(Beginning of DATASET EXCERPT)

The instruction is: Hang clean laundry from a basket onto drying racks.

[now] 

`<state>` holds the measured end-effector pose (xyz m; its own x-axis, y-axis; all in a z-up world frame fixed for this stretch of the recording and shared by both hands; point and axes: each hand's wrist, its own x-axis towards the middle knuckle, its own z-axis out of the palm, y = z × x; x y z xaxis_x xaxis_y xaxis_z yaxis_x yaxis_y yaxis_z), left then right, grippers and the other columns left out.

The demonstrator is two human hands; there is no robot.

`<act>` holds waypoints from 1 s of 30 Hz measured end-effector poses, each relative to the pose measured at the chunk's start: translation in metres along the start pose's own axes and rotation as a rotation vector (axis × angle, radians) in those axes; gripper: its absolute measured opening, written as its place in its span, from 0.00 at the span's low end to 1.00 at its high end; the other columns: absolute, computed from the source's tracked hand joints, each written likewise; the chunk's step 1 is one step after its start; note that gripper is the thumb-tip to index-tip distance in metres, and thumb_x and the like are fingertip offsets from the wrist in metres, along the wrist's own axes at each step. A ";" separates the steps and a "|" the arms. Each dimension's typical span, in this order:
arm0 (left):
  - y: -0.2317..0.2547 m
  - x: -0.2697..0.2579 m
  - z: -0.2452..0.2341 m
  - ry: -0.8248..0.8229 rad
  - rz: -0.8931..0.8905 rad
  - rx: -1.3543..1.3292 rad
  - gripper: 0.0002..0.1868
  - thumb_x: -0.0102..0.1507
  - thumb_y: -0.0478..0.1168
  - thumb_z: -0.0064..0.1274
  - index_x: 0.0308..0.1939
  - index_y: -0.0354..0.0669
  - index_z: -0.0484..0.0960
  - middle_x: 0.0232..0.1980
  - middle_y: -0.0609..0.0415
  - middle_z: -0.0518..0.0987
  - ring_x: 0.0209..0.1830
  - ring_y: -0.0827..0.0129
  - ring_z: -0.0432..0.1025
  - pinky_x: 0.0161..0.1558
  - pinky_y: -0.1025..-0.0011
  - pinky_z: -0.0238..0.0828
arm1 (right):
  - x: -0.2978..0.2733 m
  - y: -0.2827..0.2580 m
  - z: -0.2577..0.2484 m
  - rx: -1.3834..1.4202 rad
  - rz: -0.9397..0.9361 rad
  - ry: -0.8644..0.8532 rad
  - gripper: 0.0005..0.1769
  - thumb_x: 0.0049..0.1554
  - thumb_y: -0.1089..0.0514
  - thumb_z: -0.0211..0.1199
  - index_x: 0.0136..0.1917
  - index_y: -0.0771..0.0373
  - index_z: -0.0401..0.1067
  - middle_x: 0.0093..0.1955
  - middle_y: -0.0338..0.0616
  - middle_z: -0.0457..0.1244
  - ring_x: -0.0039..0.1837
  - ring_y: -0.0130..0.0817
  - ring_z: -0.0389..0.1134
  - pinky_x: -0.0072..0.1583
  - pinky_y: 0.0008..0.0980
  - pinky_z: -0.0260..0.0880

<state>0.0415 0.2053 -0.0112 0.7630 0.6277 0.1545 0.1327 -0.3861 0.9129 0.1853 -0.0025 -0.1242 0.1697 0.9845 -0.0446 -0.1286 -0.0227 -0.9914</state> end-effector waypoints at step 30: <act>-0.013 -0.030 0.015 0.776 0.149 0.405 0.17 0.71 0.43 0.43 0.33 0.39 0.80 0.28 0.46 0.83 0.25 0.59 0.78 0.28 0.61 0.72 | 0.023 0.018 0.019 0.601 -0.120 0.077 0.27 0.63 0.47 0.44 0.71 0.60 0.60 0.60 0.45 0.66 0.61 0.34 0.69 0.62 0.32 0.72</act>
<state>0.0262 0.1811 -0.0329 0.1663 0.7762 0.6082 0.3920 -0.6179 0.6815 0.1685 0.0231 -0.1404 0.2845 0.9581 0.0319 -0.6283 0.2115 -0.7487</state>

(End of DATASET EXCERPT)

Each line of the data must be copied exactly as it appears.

The instruction is: Hang clean laundry from a basket onto drying racks.

[now] 

`<state>` holds the measured end-effector pose (xyz m; its own x-axis, y-axis; all in a z-up world frame fixed for this stretch of the recording and shared by both hands; point and axes: each hand's wrist, its own x-axis towards the middle knuckle, its own z-axis out of the palm, y = z × x; x y z xaxis_x xaxis_y xaxis_z yaxis_x yaxis_y yaxis_z), left then right, grippers and the other columns left out.

The demonstrator is two human hands; there is no robot.

`<act>` holds waypoints from 1 s of 30 Hz measured end-effector poses, each relative to the pose measured at the chunk's start: translation in metres along the start pose's own axes and rotation as a rotation vector (axis × angle, radians) in those axes; gripper: its absolute measured opening, written as its place in its span, from 0.00 at the span's low end to 1.00 at its high end; the other columns: absolute, computed from the source's tracked hand joints, each written likewise; the chunk's step 1 is one step after its start; note that gripper is the thumb-tip to index-tip distance in metres, and thumb_x and the like are fingertip offsets from the wrist in metres, along the wrist's own axes at each step. A ";" separates the steps and a "|" the arms. Each dimension's typical span, in this order:
arm0 (left):
  - y: -0.2317..0.2547 m
  - x: -0.2697..0.2579 m
  - z: -0.2452..0.2341 m
  - ry: -0.8248..0.8229 rad
  - rz: -0.8931..0.8905 rad
  - rx: -1.3543..1.3292 rad
  - gripper: 0.0002..0.1868
  - thumb_x: -0.0102..0.1507
  - thumb_y: -0.0478..0.1168
  - thumb_z: -0.0064..0.1274
  - index_x: 0.0308..0.1939
  - index_y: -0.0354..0.0669
  - index_z: -0.0484..0.0960
  - middle_x: 0.0232..0.1980
  - middle_y: -0.0609..0.0415
  - middle_z: -0.0518..0.0987
  - ring_x: 0.0209..0.1830
  - ring_y: -0.0827..0.0129
  - ring_z: -0.0432..0.1025
  - pinky_x: 0.0161..0.1558
  - pinky_y: -0.1025..-0.0011
  - pinky_z: -0.0238..0.0828
arm1 (right):
  - x: -0.2978..0.2733 m
  - y: -0.2827..0.2580 m
  - z: -0.2577..0.2484 m
  - rx: -1.3834..1.4202 rad
  - rz: -0.9397..0.9361 rad
  - ry: -0.8644..0.8532 rad
  - gripper: 0.0005..0.1769
  - thumb_x: 0.0049..0.1554
  - thumb_y: -0.1089..0.0514
  - thumb_z: -0.0211..0.1199
  - index_x: 0.0136..0.1917
  - index_y: -0.0771..0.0373
  - index_z: -0.0401..0.1067
  - middle_x: 0.0093..0.1955
  - middle_y: -0.0338..0.0616
  - middle_z: -0.0457..0.1244
  - ring_x: -0.0039..0.1837
  - ring_y: -0.0130..0.0817
  - ring_z: -0.0389..0.1134
  - pinky_x: -0.0072..0.1583
  - pinky_y: 0.0008..0.0980
  - pinky_z: -0.0260..0.0880

<state>0.0415 0.2053 -0.0112 0.7630 0.6277 0.1545 0.1327 -0.3861 0.9129 0.1853 -0.0025 -0.1242 0.1697 0.9845 -0.0446 -0.1286 -0.0227 -0.9914</state> end-effector waypoints at step 30: <act>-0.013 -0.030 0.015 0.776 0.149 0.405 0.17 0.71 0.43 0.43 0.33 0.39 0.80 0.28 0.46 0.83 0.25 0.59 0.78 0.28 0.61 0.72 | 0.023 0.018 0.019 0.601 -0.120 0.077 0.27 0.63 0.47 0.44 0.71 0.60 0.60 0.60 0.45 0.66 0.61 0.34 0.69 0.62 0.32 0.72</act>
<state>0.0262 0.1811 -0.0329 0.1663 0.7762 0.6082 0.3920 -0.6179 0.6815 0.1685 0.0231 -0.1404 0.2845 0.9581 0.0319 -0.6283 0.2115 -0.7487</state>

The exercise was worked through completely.